深夜。1番隊も参番組も寝静まってる頃に、私はひとり相棒の修理をしていた。

こんな時間くらいしか、相棒の相手してやれないもんね。


「よし。必要なものはチェックしたし、今日はもう寝るか」


だからと言ってあんまり長く構ってやったら、今度はこっちが倒れちゃうから。そこらへん難しいよ。

格納庫と寄宿舎は離れているから、外を移動しなきゃならない。ちょっと寒い。ノースリーブなんか着てるからかな。


ふと、上を見上げた。真っ黒い空には星が点々と光っている。

夜空は綺麗だ。

別世界の火星でも、昔の世界と同じくらい宇宙が綺麗なのは不思議だ。でも、それと同時に少し安心する。地球と火星の距離が近いせいだろう。

地球と違うのは、空に月がないことくらいだ。


「おい」

「あ、オルガ」


気がつくと、オルガが目の前にいた。オルガも寒いのだろうか? ポケットに手を入れている。


「またMSいじりか?」

「まあね。オルガは?」

「おやっさんとMW(モビルワーカー)のチェック」

「そっか、もう明日だもんね。お疲れさま」

「ああ」


Hi-νガンダムのことは、おやっさんの他に、オルガにだけは話してあった。

どうしてもパーツを盗むと、一人じゃ困難なときがあるから、オルガに手伝ってもらったりしてる。その代わりに、私はマルバのお世話中にゲットした情報をオルバに横流ししてる。ケースバイケースってやつ?
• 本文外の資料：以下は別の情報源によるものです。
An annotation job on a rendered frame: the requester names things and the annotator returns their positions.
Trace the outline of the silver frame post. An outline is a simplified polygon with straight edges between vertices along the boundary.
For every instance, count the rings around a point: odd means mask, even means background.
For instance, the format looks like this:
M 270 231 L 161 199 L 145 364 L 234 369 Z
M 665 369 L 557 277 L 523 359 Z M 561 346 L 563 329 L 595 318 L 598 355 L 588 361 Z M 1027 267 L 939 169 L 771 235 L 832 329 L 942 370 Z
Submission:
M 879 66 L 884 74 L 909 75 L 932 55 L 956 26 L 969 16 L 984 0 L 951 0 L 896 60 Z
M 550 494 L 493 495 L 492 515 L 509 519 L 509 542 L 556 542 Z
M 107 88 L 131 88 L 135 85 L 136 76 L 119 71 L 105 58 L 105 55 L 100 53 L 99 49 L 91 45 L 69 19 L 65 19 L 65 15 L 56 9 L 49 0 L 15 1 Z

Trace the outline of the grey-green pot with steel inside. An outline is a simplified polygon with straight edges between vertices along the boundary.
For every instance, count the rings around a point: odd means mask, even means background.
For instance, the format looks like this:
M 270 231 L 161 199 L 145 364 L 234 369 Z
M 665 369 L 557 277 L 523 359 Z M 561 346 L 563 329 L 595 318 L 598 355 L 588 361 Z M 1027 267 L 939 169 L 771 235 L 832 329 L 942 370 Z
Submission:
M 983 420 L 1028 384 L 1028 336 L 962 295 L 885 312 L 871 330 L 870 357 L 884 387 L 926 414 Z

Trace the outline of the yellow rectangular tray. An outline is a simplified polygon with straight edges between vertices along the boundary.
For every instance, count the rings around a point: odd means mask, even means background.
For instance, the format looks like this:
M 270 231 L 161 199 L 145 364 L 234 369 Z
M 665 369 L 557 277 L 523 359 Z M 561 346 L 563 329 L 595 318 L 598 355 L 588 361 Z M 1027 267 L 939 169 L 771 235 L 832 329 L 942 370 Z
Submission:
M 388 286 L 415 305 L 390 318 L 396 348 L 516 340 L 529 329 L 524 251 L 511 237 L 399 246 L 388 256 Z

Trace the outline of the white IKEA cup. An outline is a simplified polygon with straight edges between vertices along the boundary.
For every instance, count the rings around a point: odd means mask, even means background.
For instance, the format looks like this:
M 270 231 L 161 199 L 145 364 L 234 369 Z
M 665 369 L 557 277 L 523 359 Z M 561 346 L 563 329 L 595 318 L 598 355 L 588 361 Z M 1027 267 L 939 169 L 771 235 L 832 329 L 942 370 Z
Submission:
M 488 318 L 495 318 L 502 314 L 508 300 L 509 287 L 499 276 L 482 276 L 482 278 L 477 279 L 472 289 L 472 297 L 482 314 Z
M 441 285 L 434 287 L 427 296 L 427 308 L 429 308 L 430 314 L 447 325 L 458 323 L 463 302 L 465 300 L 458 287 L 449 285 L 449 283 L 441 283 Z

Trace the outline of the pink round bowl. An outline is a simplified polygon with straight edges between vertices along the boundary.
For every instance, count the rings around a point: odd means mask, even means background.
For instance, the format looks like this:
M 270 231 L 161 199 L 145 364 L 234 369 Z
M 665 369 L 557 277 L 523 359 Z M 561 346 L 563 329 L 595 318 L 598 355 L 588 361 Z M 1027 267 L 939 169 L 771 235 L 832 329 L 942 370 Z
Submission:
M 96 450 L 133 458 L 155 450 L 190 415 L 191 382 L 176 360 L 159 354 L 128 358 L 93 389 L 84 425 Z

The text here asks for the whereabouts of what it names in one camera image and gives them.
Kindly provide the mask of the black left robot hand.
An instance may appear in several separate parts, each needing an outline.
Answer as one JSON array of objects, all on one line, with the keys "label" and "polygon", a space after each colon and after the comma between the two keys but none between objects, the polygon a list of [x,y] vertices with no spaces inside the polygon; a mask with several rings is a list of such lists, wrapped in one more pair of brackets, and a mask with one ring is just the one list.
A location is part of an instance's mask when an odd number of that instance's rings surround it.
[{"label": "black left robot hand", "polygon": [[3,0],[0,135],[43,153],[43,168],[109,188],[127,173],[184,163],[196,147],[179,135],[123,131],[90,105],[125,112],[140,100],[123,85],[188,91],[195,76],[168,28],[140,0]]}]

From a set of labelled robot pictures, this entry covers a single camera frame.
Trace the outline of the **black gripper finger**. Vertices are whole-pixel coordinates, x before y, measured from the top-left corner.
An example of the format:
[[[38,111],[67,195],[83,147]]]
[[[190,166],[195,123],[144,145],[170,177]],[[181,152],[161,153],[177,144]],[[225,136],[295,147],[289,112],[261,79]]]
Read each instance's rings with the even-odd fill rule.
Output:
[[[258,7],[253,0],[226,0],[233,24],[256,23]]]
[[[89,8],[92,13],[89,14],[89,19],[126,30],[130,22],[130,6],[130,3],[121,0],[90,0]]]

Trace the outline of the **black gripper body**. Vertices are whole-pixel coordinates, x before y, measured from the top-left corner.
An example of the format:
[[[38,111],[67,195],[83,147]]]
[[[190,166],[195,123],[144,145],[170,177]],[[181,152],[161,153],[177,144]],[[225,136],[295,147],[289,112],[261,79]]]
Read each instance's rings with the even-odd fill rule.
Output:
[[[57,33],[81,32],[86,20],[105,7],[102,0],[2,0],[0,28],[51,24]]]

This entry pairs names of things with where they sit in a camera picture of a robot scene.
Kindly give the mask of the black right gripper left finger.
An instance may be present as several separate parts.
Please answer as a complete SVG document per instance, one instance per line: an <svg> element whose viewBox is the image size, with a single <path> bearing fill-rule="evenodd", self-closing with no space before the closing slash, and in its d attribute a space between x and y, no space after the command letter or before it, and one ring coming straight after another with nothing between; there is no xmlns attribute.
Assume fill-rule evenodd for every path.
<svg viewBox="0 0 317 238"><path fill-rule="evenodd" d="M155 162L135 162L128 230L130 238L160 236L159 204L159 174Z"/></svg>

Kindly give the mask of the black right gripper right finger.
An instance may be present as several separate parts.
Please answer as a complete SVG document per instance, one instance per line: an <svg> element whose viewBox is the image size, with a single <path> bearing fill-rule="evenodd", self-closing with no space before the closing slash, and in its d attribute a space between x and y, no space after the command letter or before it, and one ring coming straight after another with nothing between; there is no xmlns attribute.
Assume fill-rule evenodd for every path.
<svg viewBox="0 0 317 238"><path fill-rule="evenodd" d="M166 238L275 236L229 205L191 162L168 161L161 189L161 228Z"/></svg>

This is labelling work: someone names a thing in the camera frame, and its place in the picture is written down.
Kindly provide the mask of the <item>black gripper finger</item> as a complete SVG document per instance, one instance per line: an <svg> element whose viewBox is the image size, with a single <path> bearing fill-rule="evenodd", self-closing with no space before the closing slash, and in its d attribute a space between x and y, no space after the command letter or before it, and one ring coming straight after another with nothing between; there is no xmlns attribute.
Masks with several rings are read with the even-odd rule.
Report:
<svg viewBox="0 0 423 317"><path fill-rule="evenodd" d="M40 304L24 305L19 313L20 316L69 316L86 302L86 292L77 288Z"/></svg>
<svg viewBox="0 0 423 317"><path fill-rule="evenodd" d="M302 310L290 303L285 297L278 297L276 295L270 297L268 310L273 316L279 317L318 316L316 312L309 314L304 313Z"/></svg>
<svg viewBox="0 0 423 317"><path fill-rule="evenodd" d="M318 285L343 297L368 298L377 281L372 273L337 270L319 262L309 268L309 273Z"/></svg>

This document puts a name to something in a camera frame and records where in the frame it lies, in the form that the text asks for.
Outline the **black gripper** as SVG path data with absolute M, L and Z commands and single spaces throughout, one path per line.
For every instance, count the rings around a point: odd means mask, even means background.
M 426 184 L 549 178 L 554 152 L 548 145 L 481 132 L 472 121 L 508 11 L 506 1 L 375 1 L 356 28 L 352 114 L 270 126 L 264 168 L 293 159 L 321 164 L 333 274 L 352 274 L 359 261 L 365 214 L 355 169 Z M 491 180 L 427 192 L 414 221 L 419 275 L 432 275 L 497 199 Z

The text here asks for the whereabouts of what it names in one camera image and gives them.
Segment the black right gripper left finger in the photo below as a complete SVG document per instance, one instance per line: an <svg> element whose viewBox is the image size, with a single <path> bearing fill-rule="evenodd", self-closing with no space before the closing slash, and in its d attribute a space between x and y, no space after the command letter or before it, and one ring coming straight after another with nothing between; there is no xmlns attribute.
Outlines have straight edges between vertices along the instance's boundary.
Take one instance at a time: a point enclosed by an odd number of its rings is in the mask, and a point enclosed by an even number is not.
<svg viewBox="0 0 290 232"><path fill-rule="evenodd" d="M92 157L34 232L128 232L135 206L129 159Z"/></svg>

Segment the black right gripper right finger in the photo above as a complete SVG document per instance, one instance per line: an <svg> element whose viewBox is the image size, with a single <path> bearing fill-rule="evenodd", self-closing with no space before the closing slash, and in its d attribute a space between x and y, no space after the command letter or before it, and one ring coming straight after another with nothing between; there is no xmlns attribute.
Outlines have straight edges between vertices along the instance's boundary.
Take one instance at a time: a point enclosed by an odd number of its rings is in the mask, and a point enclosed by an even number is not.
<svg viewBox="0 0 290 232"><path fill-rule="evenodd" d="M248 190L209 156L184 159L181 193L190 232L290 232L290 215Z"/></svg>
まあそれをヌキにしても、難しいことを相談できる、数少ない仕事仲間のひとりだ。


「ところでお前、いつまでここにいるんだ?」

「え?」

「あのMSが直ったら消えるんだろ? ここから」

「あ、ああ……まあね。残りの部品は地球で揃えようかなって思ってるの。あとはそれを取り付ければ完成」


いつまでも彼を頼って盗むのは危ないもんね。

それに、今までにないくらいの大仕事が3番隊に乗り掛かっている。

私は何回も宇宙に上がっている。今回だって宇宙へ上がるし、今までのお礼が少しでもできたら。


「だから、今回の仕事が終わったらお別れかな」

「そっか。ガキ共が悲しむだろうな、けっこうお前になついてたから」

「ん……」


思ったことを口にしようとして、やめた。

たぶん、それはあまりにも悲しいことだろうから。


「……でも私、オルガや三日月、カタキくんやおやっさんや……みんなのこと嫌いじゃなかったよ」

「俺も、アイリンとなら3番隊を引っ張っていけると思ったさ」

「なにそれ、口説き文句?」


「俺のとっておきだ」と、暗闇であまり見えなかったけど、オルガはウインクした。


「実際お前は上手くやってくれたよ。世渡り術を学んだり、ガキ共の世話をしてくれた。正直無くすのが惜しいくらいだが、待ってる奴がいるんだろ? ここに縛られてちゃ、たまんねえしな」

「オルガ……」

「俺らのことを気にかけてるなら、心配はいらないぜ」


オルガは、私の前にぐっと拳を突き出した。


「俺たちは俺たち、宇宙ネズミなりにあがいてみせるさ」


「……」


私は「そうだね」と返して、オルガと別れた。

そうだ、辛いことばかり頭に残ってて、それから離れようとばかり考えてたけど、ここからいなくなるということは3番隊の人達と別れるってことだ。

たぶん、今度ここを離れたら、二度と会うことはない。

待遇が似ていたり、年が近いこともあって、彼らとはよく話をした。バカしたり、一緒に殴られたりもしたっけ。


「全然、考えてなかったなあ……」


あまりにも突然に、私の中で『ここを離れたくない』という気持ちが沸き上がってきた。